Thule (pronounced THEW-lee) was originally the northernmost location mentioned in Greek and Roman documents, which was later taken to be a reference to Greenland, Iceland, or Norway. Ultima Thule, Latin for "farthermost Thule," also became a way of metaphorically referring to any distant place — hence NASA's decision to name Arrokoth after the faraway, mythological land.

But under European occult thinkers in the 20th century, Thule took on new meaning. Far-right German occultists began to believe that Thule was the origin of the Aryan race, sometimes conflating it with the other lost, mythological civilizations of Atlantis or Hyperborea.

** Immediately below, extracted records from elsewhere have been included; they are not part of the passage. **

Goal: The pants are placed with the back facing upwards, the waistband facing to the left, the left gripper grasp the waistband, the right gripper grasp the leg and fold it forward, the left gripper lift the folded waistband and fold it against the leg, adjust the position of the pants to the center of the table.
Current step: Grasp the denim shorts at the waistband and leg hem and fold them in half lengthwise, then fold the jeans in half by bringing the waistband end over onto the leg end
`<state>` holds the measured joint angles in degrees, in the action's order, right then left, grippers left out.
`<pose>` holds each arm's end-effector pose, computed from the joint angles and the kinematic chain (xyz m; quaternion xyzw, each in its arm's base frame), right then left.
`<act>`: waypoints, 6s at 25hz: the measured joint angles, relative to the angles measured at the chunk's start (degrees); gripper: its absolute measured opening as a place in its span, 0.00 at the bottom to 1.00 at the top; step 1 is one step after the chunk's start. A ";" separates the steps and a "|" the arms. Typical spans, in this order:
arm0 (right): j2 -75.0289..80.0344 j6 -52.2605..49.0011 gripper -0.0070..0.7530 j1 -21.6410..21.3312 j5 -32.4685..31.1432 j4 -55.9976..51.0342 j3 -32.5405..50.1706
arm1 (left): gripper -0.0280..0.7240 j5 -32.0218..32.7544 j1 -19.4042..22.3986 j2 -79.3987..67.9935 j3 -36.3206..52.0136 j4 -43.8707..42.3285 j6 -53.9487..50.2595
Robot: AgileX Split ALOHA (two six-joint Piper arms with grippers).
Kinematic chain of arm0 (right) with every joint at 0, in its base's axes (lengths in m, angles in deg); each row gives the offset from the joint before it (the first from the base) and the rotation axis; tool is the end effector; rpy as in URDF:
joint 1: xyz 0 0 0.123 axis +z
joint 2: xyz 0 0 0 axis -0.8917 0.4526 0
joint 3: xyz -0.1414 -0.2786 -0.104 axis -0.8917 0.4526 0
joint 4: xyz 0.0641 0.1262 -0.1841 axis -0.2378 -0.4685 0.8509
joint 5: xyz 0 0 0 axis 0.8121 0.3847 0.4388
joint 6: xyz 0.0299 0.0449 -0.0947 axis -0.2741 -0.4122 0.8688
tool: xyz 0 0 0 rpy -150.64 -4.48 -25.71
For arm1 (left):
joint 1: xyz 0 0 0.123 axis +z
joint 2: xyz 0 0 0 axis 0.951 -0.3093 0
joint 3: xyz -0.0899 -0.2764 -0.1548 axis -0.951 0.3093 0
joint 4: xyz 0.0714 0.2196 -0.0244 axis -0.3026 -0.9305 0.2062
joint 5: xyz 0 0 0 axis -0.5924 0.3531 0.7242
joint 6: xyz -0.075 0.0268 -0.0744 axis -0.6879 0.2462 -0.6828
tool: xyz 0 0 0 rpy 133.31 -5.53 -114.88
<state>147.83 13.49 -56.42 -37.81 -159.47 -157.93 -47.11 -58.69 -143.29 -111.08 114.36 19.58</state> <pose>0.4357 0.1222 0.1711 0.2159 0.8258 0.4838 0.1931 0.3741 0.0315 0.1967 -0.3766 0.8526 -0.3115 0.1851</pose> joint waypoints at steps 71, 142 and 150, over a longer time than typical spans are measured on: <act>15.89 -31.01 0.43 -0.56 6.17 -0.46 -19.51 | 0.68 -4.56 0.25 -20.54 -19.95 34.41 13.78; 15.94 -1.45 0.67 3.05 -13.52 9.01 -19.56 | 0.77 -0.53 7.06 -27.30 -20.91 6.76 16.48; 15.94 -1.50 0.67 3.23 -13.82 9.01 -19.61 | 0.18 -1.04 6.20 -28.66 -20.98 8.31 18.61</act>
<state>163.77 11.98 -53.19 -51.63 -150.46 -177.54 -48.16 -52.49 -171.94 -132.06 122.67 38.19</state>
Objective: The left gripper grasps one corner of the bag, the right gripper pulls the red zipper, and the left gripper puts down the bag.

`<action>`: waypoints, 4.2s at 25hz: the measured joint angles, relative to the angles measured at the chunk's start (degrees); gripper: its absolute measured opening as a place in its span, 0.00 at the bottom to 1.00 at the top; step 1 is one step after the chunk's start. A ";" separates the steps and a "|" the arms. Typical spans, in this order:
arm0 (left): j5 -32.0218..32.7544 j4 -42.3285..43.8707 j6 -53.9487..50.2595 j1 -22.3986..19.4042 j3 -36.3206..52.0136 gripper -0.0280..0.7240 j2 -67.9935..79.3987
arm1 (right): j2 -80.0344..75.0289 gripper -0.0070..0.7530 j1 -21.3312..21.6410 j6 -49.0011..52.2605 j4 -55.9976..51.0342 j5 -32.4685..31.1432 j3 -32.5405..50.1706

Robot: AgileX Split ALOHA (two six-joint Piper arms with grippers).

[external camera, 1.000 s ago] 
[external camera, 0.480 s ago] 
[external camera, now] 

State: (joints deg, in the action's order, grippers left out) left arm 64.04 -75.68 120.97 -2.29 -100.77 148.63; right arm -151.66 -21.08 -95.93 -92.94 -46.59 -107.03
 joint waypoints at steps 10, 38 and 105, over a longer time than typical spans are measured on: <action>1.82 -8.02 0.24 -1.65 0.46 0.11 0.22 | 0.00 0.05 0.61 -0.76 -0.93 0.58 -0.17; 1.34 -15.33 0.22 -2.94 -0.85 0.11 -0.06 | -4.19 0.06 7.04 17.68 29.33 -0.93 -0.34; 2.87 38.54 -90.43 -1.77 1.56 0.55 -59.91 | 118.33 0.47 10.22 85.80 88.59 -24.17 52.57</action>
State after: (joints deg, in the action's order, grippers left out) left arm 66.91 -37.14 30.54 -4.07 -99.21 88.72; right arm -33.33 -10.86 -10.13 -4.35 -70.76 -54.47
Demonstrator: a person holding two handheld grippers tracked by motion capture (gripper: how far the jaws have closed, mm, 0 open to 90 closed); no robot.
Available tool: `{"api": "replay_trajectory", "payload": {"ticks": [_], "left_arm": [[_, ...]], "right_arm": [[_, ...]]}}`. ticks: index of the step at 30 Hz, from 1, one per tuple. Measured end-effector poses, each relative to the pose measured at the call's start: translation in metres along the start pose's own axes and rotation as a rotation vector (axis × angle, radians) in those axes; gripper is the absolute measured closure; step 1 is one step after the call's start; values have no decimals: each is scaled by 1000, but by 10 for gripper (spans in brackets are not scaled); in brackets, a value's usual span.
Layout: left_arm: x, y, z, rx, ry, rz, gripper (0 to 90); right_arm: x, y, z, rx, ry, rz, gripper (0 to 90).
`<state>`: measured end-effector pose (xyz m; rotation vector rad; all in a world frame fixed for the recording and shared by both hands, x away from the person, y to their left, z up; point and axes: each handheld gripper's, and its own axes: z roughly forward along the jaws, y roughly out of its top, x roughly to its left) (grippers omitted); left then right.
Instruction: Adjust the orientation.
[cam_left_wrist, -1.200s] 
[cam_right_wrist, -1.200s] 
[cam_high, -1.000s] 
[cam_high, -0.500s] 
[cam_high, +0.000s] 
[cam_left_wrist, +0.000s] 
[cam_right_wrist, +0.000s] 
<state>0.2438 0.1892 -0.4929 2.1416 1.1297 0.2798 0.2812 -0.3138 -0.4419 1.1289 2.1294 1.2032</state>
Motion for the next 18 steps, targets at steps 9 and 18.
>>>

The bulk of these musings took place in the Thule Society, an esoteric group with many members in the German Workers' Party, the political party that was famously later reorganized into the National Socialist German Workers' Party by Adolf Hitler.

Like the swastika and Charlie Chaplin's mustache, the once-innocent (if a little wacky) notion of Thule has become associated with Nazis. Researchers defended their decision to name the distant planetesimal after the mythological land. "I've said it a number of times, I think New Horizons is an example — one of the best examples in our time — of raw exploration, and the term Ultima Thule, which is very old, many centuries old, possibly over a thousand years old, is a wonderful meme for exploration," said Dr. Alan Stern, the principal investigator of New Horizons project, during a press conference after the initial controversy. "That's why we chose it. I would say that just because some bad guys once liked that term, we're not going to let them hijack it."

Its replacement is a decided improvement, however, particularly since Arrokoth will hopefully not be the furthermost object humans ever visit. Lori Glaze, the director of planetary science division at NASA, told the New York Times that the name was chosen to honor the indigenous Powhatan people of Maryland.

"The (old) temporary and permanent names are not connected — the team chose the Algonquian/Powhatan word for 'sky' — Arrokoth — as a tribute to the indigenous peoples of the Chesapeake region," said Dr. Glaze. "In particular, the New Horizons mission and Hubble Space Telescope are operated out of Maryland and the Chesapeake region and were critical to finding and studying the farthest object ever encountered by spacecraft."

What's special about Arrokoth?

Ultima Thuler/Arrokoth

A 3D animation of Arrokoth.

NASA/Johns Hopkins University Applied Physics Laboratory/Southwest Research Institute

As for Arrokoth itself, the object has a peculiar, snowman-like shape consisting of two small orbs measuring 14 miles and 9 miles across, respectively, which researchers believed were separate objects that crashed together at one point, possibly demonstrating how larger objects like planets initially form. The planetesimal appears to be covered in water ice, methanol, and tholins — complex organic compounds resulting from cosmic radiation that give Arrokoth its rust-red color. It floats roughly 4 billion miles away from Earth in a region of our solar system known as the Kuiper belt, a massive disc of asteroids made of rock, metal, and frozen chemicals that envelops Pluto, New Horizons' original and primary target.

Arrokoth was selected to be visited by New Horizons primarily due to fuel concerns and the possible scientific value of its observations. Fortunately, New Horizons will have enough power to operate until the 2030s and may even give another go at exploring distant Kuiper belt objects in the 2020s. No doubt the next object will be given a more thoroughly vetted name.